── Data records

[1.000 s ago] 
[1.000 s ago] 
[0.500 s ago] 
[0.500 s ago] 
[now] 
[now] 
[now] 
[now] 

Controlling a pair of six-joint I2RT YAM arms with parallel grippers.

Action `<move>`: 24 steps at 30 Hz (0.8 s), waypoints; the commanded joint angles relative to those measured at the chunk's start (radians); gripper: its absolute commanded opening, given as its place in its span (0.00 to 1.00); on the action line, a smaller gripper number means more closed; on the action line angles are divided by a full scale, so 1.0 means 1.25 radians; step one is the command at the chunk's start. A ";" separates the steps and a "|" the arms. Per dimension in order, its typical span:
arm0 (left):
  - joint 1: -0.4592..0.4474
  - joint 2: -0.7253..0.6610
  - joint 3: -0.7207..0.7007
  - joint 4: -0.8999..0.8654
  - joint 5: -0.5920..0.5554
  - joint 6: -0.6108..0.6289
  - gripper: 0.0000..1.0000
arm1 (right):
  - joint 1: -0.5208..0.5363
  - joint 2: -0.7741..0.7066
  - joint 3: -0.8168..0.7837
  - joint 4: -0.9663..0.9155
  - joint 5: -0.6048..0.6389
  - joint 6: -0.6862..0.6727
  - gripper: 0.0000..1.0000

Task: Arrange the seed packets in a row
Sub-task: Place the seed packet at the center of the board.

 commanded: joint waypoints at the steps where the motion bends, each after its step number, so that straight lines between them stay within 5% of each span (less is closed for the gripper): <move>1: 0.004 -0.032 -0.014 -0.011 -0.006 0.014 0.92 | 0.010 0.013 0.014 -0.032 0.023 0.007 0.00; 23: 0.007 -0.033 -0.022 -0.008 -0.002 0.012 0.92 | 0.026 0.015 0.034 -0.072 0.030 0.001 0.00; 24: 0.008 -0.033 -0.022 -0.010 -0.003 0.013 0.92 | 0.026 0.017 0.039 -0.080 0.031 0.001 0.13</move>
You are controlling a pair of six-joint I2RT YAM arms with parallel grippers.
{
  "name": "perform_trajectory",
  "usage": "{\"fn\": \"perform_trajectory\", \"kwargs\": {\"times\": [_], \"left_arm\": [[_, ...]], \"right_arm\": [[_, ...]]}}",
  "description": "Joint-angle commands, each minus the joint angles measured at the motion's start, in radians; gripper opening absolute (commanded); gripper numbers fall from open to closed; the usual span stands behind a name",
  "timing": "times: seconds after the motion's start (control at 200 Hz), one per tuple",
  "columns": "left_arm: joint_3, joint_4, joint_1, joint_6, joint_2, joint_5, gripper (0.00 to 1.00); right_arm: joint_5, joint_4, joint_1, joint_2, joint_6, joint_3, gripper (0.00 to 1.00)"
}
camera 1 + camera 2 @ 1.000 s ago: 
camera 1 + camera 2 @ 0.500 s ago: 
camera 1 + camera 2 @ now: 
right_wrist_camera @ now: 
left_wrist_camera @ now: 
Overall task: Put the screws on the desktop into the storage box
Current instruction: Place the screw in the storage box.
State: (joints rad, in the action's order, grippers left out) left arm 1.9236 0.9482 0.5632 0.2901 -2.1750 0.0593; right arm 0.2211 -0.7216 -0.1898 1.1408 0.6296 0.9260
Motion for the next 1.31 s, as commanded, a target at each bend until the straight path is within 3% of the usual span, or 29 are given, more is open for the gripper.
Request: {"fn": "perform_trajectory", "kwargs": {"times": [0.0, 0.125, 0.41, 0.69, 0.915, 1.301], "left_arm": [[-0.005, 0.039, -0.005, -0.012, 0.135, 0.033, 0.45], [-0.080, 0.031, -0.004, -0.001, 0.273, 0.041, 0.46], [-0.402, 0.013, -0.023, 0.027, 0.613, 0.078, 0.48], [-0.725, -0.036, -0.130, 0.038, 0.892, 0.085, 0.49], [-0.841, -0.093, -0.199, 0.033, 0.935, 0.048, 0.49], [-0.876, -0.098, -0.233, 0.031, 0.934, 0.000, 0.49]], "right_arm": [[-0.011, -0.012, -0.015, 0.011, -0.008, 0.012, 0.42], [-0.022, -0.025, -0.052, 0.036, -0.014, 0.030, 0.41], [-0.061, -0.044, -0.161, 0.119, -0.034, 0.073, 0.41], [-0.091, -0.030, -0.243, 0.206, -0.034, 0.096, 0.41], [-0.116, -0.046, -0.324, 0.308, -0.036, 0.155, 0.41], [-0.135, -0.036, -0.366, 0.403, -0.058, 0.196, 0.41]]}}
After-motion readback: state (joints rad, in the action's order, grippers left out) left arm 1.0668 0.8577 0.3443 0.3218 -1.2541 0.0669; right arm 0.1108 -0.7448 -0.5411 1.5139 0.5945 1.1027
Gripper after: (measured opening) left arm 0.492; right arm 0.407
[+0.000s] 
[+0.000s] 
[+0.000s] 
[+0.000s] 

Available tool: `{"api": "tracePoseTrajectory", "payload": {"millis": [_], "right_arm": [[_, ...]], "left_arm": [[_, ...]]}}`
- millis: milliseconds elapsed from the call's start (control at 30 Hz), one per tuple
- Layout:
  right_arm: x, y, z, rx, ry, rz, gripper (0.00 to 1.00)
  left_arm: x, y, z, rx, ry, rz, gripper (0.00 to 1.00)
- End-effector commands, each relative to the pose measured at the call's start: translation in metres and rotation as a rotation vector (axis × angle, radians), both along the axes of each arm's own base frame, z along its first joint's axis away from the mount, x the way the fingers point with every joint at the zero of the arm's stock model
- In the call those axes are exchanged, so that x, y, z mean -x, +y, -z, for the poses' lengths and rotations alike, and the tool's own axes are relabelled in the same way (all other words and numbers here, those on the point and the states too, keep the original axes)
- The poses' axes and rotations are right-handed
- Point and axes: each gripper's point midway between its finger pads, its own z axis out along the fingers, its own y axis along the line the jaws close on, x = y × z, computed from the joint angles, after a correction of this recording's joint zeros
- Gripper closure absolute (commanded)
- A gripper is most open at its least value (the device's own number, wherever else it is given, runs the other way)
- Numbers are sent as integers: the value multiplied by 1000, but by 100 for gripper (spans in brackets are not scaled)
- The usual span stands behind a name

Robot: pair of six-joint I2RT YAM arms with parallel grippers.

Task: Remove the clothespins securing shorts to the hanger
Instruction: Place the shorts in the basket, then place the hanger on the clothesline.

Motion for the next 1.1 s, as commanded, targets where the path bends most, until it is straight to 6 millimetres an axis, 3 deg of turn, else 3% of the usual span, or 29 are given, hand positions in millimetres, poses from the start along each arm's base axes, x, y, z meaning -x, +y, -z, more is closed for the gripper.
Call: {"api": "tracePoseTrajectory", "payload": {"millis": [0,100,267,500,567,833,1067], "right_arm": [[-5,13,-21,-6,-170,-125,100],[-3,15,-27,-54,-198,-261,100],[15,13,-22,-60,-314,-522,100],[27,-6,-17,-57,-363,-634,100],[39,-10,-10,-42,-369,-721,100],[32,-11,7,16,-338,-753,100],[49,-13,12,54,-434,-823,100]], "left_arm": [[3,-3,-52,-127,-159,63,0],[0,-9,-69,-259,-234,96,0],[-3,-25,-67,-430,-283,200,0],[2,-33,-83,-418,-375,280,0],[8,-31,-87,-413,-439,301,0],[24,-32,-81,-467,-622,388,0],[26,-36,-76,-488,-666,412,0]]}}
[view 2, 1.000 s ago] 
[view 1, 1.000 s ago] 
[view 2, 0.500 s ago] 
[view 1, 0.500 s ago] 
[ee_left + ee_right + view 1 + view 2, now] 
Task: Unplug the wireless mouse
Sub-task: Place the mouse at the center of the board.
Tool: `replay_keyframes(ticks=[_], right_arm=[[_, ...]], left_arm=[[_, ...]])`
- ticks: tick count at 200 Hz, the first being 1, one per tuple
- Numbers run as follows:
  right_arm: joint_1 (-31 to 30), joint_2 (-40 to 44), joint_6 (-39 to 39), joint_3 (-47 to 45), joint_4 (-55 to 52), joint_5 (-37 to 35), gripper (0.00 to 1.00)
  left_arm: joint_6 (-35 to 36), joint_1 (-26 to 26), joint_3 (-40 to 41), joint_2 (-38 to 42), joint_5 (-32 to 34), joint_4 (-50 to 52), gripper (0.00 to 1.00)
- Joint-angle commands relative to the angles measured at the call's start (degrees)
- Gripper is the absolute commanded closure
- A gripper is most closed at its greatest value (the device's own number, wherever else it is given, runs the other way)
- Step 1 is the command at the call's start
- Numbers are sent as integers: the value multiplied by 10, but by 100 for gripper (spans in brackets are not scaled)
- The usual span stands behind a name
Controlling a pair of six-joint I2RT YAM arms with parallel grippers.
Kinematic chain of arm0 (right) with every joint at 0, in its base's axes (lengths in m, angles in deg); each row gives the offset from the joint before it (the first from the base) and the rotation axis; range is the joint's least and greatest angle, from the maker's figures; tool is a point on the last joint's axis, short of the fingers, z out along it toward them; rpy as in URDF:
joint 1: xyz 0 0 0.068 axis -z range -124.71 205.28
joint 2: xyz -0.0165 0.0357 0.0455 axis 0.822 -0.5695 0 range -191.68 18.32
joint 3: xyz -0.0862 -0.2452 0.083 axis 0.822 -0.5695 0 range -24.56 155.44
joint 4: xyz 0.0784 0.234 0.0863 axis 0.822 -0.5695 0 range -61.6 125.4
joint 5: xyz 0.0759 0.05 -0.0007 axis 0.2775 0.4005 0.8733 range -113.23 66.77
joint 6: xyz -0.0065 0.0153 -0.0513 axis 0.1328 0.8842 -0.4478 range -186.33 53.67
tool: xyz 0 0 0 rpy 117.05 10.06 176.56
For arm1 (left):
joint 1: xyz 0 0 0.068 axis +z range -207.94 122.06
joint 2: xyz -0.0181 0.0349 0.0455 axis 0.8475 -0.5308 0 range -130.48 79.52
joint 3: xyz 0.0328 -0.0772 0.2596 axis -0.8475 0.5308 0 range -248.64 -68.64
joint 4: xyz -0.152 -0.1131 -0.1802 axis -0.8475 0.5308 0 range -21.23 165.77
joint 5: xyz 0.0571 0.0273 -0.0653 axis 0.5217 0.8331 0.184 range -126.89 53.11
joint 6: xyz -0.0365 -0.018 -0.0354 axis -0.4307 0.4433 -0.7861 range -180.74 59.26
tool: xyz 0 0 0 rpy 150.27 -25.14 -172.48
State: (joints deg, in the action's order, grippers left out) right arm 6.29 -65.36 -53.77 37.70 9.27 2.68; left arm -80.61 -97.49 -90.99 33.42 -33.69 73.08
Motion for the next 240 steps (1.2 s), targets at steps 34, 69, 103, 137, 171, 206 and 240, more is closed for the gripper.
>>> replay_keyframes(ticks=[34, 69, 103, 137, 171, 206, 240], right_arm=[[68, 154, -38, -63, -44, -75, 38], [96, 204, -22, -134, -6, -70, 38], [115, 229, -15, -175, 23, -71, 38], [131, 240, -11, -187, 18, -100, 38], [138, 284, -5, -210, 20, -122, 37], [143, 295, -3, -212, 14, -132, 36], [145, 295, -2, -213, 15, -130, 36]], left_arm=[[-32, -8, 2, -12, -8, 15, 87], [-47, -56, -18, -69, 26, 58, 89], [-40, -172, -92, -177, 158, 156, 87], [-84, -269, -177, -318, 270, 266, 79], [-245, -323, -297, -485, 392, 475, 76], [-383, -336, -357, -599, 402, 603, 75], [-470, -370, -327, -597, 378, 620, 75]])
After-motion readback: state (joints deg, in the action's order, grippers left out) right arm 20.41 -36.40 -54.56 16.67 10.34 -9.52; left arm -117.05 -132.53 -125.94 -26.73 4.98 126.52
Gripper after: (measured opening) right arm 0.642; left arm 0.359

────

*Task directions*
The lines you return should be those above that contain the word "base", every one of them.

*Solution to this task*
- End-effector commands, each relative to the pose measured at the call's start: translation in metres and rotation as a rotation vector (axis × angle, radians), both along the axes of each arm's own base frame, z along its first joint's axis away from the mount, x the way the fingers point with every joint at the zero of the arm's stock model
Motion for the next 1.1 s, as commanded, targets where the path bends most, until it is straight to 6 millimetres an axis, 3 deg of turn, else 3% of the usual span, or 29 are given, hand positions in millimetres, poses from the start along each arm's base axes, x, y, z meaning -x, +y, -z, more is closed for the gripper.
Kinematic chain of arm0 (right) with every joint at 0, in its base's axes (lengths in m, angles in deg); each row gives the offset from the joint before it (the first from the base) and the rotation axis; range is the joint's least and greatest angle, from the maker's figures; tool is a point on the last joint's axis, short of the fingers, z out along it toward them; rpy as in URDF:

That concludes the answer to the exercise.